The three chief products of Alaska pollock are fillets, roe (eggs), and surimi (glue). Production and exports of each product decreased after 2007. Costs for roe have declined since 2003, while prices for fillets and surimi have fluctuated without demonstrating a definite trend. The international distribution of U.S. exports of walleye pollock shows the importance of markets in Asia and Europe (and, to a lesser extent, Canada) from the worldwide demand for fish products from Alaska.
This report describes state and the role of markets in walleye pollock fisheries salmon, and Alaska king crab. In the first scenario, Alaska crab has been seen to compete directly.

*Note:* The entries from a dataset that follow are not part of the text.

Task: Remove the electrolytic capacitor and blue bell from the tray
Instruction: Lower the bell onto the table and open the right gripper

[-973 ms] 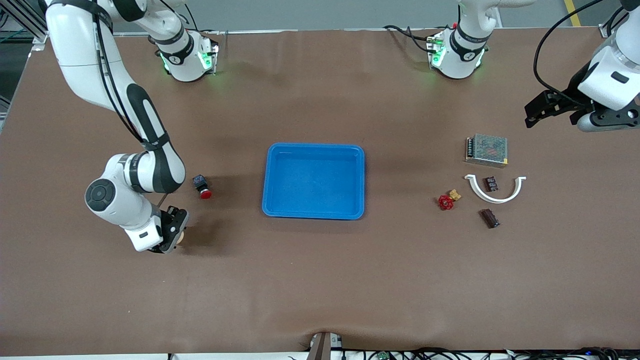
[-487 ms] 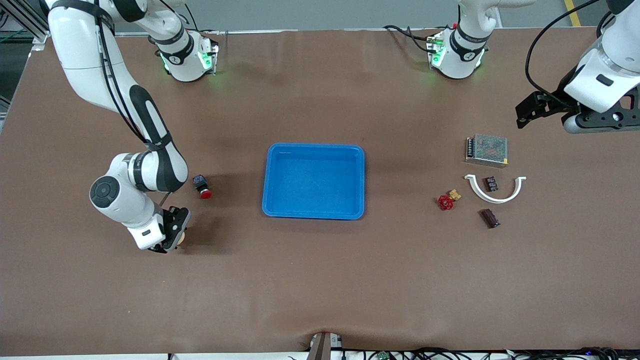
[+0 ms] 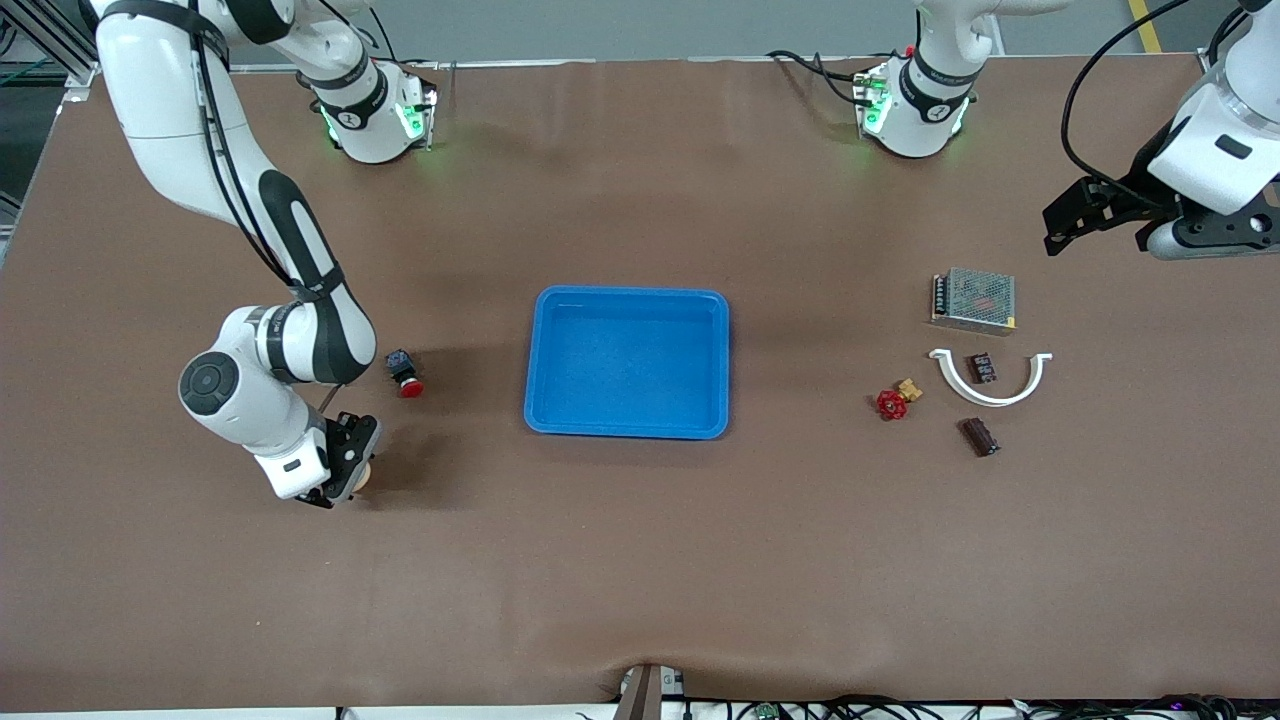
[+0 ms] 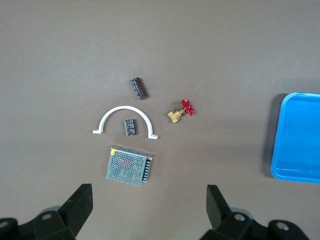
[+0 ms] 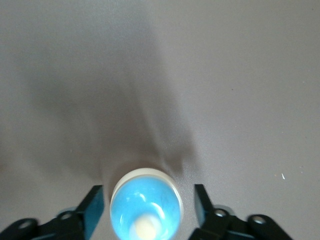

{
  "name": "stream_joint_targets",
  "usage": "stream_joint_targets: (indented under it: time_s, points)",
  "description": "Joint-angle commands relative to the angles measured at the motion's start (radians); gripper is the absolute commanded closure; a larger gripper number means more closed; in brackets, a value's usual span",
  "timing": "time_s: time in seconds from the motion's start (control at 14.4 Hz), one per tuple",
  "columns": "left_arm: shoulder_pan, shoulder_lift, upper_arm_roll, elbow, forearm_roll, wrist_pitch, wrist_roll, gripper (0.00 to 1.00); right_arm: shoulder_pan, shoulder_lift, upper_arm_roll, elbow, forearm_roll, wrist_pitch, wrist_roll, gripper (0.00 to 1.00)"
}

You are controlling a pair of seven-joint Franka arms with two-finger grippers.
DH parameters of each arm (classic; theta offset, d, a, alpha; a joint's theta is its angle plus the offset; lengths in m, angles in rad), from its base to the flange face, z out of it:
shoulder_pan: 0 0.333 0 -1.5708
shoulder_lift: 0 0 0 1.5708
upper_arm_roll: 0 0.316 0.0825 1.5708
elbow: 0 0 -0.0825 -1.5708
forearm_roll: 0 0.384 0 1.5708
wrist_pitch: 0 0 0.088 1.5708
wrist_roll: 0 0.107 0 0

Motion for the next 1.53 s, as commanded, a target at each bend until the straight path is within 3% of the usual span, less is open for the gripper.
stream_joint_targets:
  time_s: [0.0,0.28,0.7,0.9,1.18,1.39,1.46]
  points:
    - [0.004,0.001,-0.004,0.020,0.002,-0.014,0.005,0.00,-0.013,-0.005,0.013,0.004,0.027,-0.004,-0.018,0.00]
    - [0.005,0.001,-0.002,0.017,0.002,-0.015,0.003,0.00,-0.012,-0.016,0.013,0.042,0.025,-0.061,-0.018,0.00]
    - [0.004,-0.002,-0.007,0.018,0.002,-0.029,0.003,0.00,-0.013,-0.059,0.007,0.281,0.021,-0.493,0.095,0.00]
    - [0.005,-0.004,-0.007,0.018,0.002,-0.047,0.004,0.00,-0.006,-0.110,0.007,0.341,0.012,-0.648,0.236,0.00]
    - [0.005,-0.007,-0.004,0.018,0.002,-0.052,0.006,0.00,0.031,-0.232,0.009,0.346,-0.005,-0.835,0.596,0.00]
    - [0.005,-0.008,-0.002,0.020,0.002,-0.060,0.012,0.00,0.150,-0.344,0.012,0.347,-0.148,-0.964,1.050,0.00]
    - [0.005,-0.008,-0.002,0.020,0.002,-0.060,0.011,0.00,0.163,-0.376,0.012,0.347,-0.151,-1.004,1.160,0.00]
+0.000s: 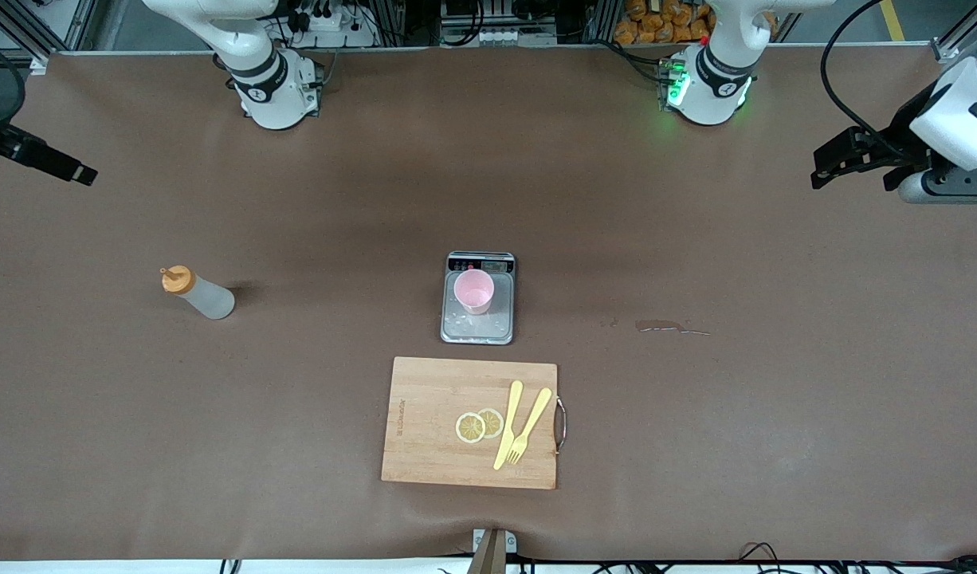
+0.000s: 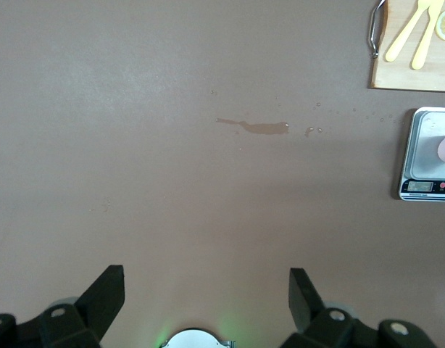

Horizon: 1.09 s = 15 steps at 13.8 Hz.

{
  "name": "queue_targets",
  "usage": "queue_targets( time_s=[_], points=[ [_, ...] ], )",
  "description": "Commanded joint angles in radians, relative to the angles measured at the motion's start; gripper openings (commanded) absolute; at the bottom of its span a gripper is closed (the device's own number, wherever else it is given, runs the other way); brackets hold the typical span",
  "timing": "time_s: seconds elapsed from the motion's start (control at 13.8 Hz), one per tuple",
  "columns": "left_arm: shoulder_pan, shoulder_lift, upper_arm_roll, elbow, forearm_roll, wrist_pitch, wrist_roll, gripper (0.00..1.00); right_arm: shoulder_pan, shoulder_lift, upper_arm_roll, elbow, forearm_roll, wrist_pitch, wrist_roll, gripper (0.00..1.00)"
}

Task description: Add sauce to pink cup with both arms

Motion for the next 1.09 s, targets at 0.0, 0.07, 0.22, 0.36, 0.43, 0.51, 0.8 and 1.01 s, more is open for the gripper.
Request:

The case compared prices received into the growth in farmed salmon by processors of Alaska salmon. In cases like this, the United States was seen to export about half of its sockeye creation, with much of it likely in exchange for imports of farmed salmon to Canada. These commodities were traded at roughly equivalent costs until 2008 when U.S. manufacturer prices for sockeye started increasing relative to import prices for farmed Atlantic salmon.
The instance gave a summary of the markets for fillets, surimi, and roe. In each scenario, market conditions and global trade played a significant role. The relationship between the variability in roe from Pollock and costs of king crab and imports of farmed Atlantic salmon, in addition to prices, is evidence of effects of markets on Alaska fisheries.
Even though the trend in fish markets has been towards exports, both red and sockeye king crab production in America are exceptions. The share of exports in U.S. sockeye production has been somewhat steady, varying between 40 percent and 50 percent of production since 2003. The U.S. export share of king crab doesn’t exhibit a tendency since 2003 and continues to be highly variable, fluemating up to 40-70 percent in consecutive years; the ordinary share for 2003-12 was marginally less than 60%.
Pollock roe is a low-value merchandise, and most of it is exported. The U.S. export share of surimi production rose from less than 70 percent in 2003 to over 90 percent in 2012. Japan is the most important export market for surimi and roe, and fillets are shipped to Canada and Europe, and an assortment of markets in Africa, Asia, and Latin America. Export shares for fillets exhibited an upward trend during 2003-12, from less than 50 percent in 2003 to approximately 60 percent in 2012.
Global trade is an integral part of the Alaska market, and groundfish fisheries, and crab, salmon contribute. Trends in seafood markets appear confident to be a frequent influence, although the directions of the fisheries will be varied.